Only these lines of the data below are wanted: the one with "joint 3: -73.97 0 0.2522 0", the one with "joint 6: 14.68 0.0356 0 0", and any lines between them, each repeated exactly.

☆ ☆ ☆

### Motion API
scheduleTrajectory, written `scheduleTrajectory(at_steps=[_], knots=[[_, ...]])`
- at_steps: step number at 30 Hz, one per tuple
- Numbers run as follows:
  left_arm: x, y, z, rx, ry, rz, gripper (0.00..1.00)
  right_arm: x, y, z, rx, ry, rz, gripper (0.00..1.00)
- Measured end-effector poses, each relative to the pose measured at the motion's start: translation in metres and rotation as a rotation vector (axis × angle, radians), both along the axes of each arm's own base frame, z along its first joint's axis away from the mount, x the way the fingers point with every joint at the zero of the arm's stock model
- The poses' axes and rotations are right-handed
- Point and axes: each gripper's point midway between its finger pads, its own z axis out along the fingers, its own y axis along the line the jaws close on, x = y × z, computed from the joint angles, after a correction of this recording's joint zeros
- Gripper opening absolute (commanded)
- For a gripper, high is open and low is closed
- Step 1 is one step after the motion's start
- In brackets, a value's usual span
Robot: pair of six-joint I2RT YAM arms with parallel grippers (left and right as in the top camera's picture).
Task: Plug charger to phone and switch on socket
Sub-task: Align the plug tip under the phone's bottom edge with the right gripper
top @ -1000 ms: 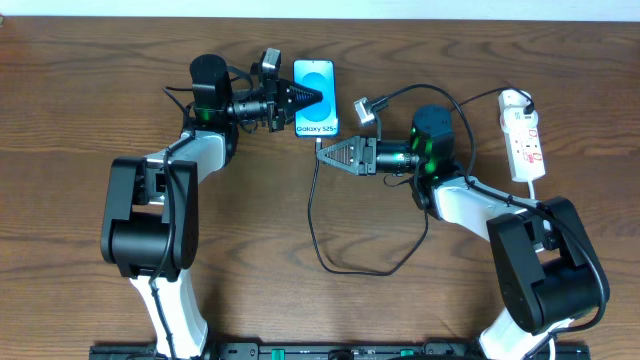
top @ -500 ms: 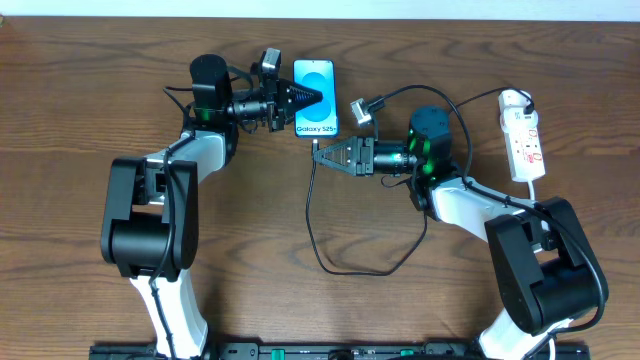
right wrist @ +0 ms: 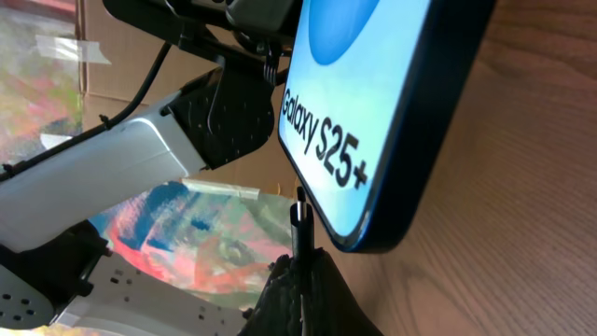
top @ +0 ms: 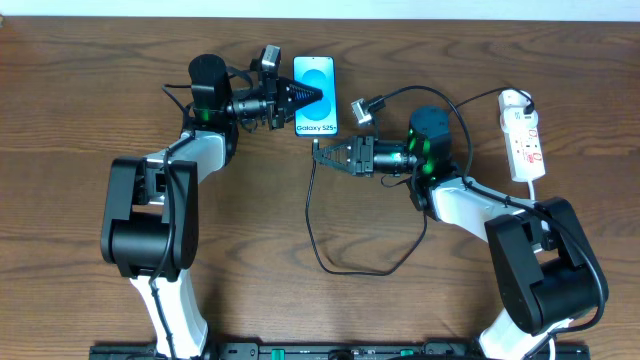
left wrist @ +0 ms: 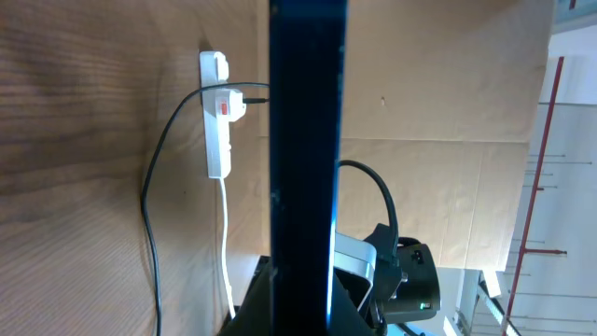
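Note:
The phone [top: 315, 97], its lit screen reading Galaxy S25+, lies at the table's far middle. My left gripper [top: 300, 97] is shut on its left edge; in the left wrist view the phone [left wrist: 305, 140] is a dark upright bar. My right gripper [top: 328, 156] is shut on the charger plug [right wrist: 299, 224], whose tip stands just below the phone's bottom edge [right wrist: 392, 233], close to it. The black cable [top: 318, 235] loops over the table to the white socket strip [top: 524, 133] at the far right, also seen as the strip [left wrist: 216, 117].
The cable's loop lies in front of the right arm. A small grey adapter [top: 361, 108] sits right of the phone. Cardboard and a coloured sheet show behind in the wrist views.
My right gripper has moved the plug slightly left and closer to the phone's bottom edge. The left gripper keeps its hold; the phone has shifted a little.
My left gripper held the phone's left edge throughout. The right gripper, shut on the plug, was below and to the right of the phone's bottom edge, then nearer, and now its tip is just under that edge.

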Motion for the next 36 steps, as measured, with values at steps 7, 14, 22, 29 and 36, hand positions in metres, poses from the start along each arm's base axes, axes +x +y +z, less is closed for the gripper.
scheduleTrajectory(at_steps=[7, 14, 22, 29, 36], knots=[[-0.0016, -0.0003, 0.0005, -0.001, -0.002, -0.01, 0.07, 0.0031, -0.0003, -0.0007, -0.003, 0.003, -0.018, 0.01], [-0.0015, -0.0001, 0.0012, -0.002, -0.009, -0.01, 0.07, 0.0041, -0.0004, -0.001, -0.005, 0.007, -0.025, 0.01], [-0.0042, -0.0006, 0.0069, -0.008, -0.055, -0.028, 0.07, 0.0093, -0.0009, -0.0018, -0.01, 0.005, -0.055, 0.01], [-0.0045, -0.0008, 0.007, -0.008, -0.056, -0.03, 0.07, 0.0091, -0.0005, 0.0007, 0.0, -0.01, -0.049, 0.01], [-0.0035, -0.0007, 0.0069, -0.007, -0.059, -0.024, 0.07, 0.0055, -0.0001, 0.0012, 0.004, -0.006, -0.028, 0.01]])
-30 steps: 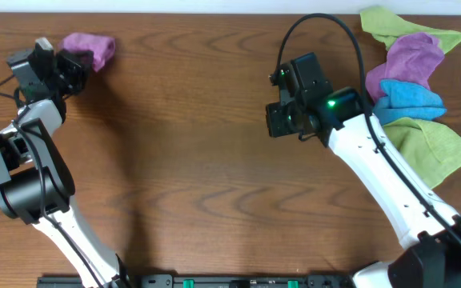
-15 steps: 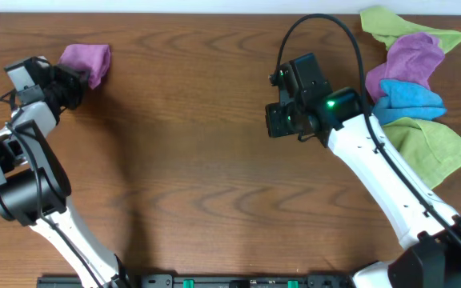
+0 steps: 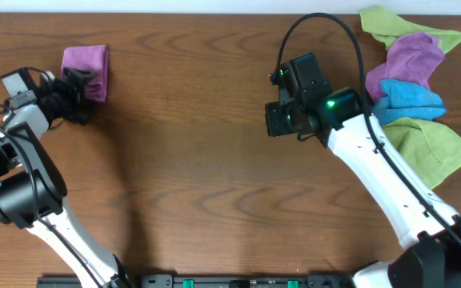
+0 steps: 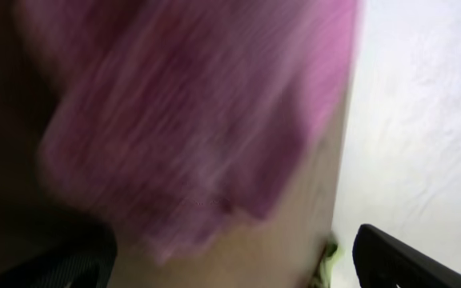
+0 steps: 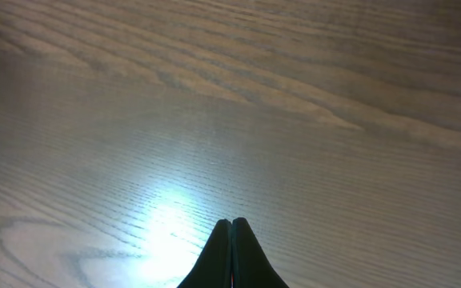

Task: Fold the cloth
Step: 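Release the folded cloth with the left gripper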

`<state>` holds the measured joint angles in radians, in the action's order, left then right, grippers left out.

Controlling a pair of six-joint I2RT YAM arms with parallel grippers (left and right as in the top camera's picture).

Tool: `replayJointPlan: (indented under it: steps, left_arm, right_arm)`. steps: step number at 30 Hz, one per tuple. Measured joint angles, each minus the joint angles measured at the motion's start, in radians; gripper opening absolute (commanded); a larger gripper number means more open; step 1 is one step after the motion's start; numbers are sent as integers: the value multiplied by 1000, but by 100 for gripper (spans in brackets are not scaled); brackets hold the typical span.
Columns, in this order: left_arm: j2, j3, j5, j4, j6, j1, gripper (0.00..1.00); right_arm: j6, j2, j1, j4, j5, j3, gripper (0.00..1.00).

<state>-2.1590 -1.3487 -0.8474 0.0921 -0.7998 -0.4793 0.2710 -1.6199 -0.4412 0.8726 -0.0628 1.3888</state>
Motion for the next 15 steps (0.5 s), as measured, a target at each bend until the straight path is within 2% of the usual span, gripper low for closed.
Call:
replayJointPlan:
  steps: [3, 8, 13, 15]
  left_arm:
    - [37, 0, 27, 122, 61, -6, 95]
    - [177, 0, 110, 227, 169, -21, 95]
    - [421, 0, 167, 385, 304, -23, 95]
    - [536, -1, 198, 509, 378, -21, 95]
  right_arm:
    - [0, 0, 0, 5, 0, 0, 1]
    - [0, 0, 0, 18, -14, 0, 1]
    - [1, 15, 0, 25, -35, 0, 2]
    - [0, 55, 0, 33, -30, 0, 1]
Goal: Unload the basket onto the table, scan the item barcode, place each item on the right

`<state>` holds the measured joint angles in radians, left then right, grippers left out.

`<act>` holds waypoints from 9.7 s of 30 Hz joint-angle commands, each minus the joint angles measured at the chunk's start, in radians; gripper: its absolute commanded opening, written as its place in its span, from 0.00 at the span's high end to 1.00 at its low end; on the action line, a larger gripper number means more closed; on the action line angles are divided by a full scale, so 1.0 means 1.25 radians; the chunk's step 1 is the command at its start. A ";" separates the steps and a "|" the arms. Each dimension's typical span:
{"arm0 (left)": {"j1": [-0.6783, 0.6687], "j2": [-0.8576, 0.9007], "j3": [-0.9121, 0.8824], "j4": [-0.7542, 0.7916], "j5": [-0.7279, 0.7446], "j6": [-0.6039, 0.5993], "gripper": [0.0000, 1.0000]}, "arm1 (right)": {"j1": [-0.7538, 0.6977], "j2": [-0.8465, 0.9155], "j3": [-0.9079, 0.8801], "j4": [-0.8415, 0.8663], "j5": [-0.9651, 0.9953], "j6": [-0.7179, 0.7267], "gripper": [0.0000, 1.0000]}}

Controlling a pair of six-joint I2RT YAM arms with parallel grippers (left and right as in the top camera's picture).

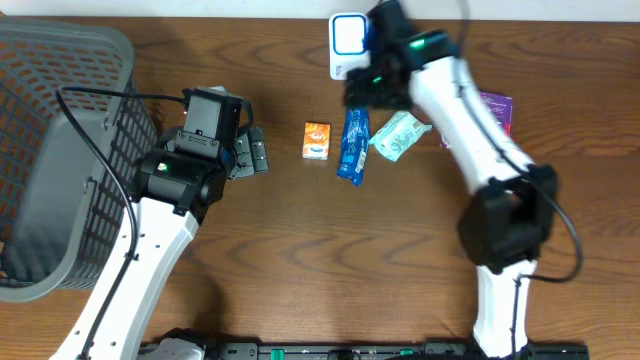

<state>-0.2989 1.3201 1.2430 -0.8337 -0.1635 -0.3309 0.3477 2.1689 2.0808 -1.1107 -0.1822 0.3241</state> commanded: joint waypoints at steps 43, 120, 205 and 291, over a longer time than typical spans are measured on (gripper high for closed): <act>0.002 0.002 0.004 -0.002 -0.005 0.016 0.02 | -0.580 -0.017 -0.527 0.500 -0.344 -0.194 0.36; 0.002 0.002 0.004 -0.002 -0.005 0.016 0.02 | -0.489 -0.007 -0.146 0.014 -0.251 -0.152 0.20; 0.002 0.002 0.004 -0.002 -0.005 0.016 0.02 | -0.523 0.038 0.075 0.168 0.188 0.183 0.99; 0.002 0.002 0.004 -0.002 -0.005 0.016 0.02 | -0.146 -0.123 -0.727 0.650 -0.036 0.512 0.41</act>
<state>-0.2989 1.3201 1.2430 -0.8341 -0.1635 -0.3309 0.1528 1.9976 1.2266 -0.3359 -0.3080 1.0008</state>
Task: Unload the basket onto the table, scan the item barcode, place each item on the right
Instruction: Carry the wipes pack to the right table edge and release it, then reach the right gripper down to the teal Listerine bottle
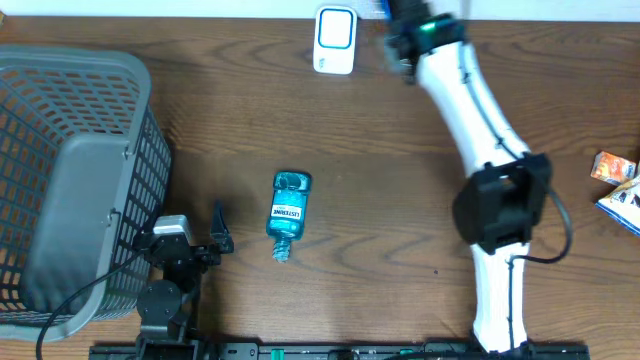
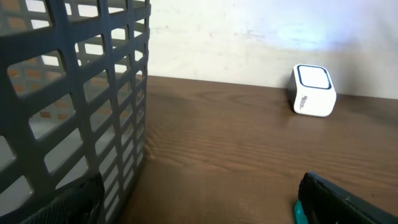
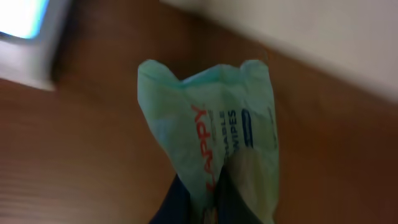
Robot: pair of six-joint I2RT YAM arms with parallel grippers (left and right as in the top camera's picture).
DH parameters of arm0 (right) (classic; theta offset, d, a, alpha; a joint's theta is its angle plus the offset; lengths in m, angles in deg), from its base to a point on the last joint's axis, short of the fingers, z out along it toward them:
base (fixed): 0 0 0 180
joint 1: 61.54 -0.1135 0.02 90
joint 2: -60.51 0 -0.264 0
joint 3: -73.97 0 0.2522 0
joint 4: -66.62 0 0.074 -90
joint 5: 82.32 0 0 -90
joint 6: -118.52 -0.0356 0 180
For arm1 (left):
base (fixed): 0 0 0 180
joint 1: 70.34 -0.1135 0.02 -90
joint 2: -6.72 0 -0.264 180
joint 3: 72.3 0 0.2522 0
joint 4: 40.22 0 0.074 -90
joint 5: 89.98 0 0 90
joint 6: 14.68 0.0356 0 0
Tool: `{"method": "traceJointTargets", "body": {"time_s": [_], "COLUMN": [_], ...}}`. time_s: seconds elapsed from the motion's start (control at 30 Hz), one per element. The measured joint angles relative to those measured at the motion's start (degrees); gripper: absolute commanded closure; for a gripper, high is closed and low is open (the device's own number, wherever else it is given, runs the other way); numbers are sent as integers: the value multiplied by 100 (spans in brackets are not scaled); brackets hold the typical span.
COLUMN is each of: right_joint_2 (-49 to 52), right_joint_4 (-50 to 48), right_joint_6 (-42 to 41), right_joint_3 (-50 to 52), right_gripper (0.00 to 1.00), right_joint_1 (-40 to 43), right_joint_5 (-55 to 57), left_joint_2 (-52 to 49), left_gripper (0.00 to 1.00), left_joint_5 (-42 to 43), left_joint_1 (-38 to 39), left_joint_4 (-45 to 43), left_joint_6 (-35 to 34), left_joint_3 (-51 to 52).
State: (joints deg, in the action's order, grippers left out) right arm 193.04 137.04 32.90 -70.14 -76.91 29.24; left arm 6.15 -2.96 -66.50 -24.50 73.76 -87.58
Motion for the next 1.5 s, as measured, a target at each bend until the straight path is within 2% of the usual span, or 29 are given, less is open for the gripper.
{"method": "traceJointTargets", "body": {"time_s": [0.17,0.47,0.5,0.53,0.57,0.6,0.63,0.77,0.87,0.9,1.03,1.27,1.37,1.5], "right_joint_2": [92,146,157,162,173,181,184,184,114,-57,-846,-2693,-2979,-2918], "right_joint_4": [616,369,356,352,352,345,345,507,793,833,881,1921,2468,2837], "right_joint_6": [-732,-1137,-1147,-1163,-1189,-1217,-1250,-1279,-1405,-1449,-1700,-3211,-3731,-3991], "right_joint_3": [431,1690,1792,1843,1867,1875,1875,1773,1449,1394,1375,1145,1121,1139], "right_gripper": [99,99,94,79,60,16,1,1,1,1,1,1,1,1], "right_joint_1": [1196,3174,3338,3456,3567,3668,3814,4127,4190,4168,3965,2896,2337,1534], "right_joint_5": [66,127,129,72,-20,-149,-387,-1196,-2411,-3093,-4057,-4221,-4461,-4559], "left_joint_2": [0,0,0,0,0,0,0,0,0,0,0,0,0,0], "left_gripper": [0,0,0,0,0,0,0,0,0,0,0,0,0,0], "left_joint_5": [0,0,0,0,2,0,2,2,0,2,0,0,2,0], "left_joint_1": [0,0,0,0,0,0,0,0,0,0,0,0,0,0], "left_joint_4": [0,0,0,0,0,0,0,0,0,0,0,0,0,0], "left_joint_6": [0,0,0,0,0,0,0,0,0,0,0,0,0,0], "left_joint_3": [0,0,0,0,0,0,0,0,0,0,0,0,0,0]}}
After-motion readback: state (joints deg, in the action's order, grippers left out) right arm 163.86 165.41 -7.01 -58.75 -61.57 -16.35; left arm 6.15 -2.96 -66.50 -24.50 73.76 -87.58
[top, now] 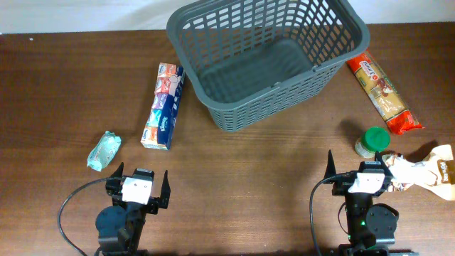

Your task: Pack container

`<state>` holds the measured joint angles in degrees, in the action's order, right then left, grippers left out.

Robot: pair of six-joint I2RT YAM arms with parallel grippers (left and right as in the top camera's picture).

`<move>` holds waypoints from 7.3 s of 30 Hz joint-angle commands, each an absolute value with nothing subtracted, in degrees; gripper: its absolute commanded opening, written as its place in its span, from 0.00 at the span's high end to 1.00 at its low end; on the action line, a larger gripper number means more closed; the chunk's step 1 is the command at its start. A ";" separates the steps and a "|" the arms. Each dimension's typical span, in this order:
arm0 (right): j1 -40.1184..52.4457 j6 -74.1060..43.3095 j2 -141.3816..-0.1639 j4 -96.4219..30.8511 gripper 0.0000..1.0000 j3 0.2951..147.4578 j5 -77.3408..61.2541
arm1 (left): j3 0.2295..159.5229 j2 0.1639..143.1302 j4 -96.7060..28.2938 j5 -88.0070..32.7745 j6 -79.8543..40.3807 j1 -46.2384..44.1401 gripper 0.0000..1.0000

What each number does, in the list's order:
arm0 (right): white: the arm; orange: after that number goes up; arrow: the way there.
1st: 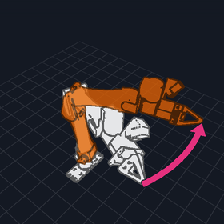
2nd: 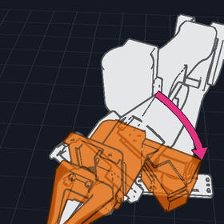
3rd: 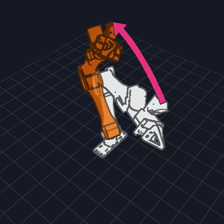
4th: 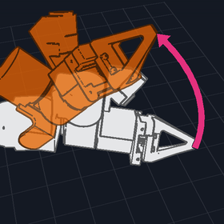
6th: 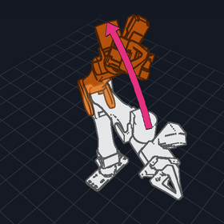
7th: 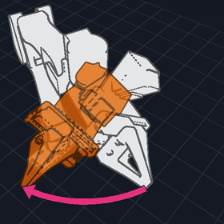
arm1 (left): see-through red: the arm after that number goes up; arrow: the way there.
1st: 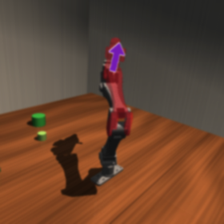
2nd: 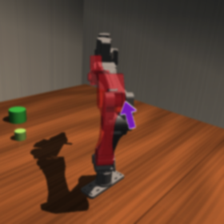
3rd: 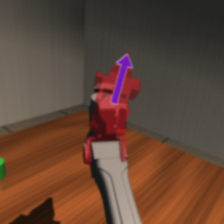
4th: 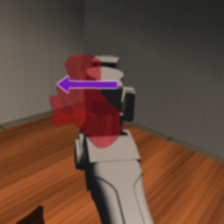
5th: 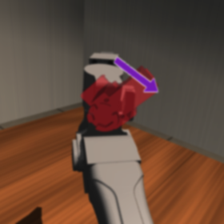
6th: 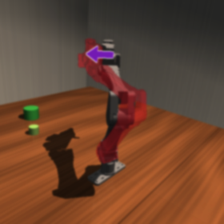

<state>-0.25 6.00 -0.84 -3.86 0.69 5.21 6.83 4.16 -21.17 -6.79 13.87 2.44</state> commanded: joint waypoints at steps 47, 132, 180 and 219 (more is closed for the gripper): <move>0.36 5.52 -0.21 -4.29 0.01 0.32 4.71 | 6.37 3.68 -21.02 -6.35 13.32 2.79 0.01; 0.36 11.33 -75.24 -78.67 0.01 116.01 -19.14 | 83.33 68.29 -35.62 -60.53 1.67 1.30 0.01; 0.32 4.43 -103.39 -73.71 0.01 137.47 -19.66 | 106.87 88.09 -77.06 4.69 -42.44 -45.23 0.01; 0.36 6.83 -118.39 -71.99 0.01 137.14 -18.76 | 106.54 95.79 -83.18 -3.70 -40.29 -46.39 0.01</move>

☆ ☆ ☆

_SOLUTION FOR THIS TASK_.
joint 3: -73.97 0 0.2522 0
joint 4: -66.62 0 0.074 -90
joint 5: 82.32 0 0 -90
joint 6: -118.52 -0.0356 0 180
For arm1 (left):
base (fixed): 0 0 0 180
joint 1: 70.34 -0.1135 0.02 -90
joint 2: -6.72 0 -0.264 180
joint 3: 72.3 0 0.2522 0
joint 4: 40.22 0 0.074 -90
joint 5: 89.98 0 0 90
joint 6: 14.68 0.0356 0 0

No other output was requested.